Information supplied »
——————

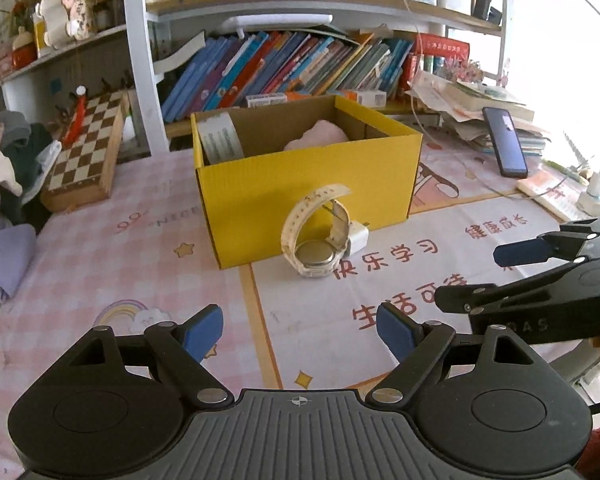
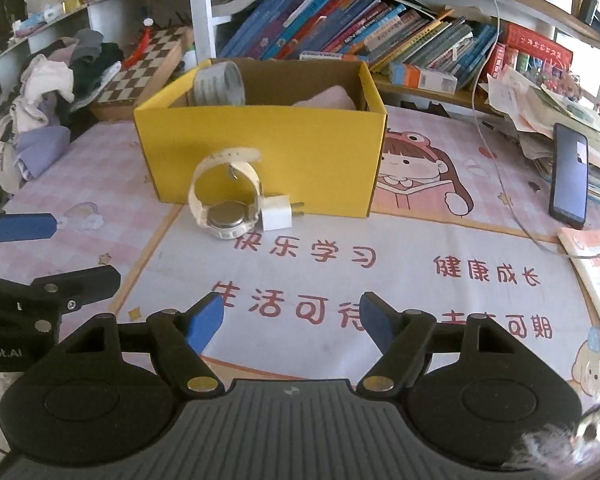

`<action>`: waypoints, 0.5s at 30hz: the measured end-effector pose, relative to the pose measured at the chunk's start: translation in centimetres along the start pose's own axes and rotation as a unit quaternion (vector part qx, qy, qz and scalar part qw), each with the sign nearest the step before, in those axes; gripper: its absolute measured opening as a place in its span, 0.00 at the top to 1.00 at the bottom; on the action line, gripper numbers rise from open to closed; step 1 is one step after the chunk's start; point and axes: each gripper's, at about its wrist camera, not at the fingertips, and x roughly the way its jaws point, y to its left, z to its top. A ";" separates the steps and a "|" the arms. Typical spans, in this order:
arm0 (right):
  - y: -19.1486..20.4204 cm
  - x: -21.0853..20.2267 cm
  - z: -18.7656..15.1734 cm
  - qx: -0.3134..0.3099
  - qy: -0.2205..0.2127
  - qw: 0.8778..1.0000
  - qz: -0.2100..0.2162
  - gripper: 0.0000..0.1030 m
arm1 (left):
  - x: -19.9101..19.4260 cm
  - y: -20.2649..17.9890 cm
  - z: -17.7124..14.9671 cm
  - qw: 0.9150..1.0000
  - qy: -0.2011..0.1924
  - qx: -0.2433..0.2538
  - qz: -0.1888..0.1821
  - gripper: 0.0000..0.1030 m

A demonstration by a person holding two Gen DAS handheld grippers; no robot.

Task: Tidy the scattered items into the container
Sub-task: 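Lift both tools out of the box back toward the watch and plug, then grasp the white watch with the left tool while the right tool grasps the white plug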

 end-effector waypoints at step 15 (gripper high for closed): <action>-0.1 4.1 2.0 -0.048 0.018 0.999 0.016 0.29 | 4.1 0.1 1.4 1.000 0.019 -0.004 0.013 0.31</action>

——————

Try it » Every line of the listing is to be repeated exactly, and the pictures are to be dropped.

Written answer »
`<action>`: waypoints, 0.5s at 30hz: the measured end-effector pose, relative to the pose measured at the chunk's start: translation in centimetres along the start pose's own axes and rotation as a unit quaternion (vector part qx, qy, qz and scalar part qw), each with the sign nearest the step before, in those axes; gripper: its absolute measured opening as a place in its span, 0.00 at the top to 1.00 at the bottom; on the action line, gripper numbers rise from open to closed; step 1 is one step after the chunk's start; point and axes: each gripper's, at about its wrist camera, not at the fingertips, and x roughly the way its jaws point, y to its left, z to its top. A ";" separates the steps and a "|" the arms. Typical spans, in this order:
arm0 (right):
  - y: -19.1486..20.4204 cm
  - x: -21.0853..20.2267 cm
  - z: -18.7656..15.1734 cm
  - qx: -0.3134..0.3099
  - qy: -0.2205..0.2127
  - qw: 0.8778..1.0000
  - qz: -0.2100..0.2162
  - gripper: 0.0000..0.1030 m
arm1 (left):
  - x: -19.9101..19.4260 cm
  - y: -20.2649..17.9890 cm
  - z: -17.7124..14.9671 cm
  - qw: 0.9150..1.0000
  - qy: -0.2011..0.1924
  - qx: -0.2433..0.2538
  - qz: -0.1888..0.1821
  - gripper: 0.0000..0.1030 m

A demonstration by a person holding two Gen DAS handheld grippers; no robot.

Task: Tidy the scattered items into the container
Sub-task: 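Lift both tools out of the box back toward the watch and plug, then grasp the white watch with the left tool while the right tool grasps the white plug
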
 end-effector waypoints at step 15 (gripper high for closed): <action>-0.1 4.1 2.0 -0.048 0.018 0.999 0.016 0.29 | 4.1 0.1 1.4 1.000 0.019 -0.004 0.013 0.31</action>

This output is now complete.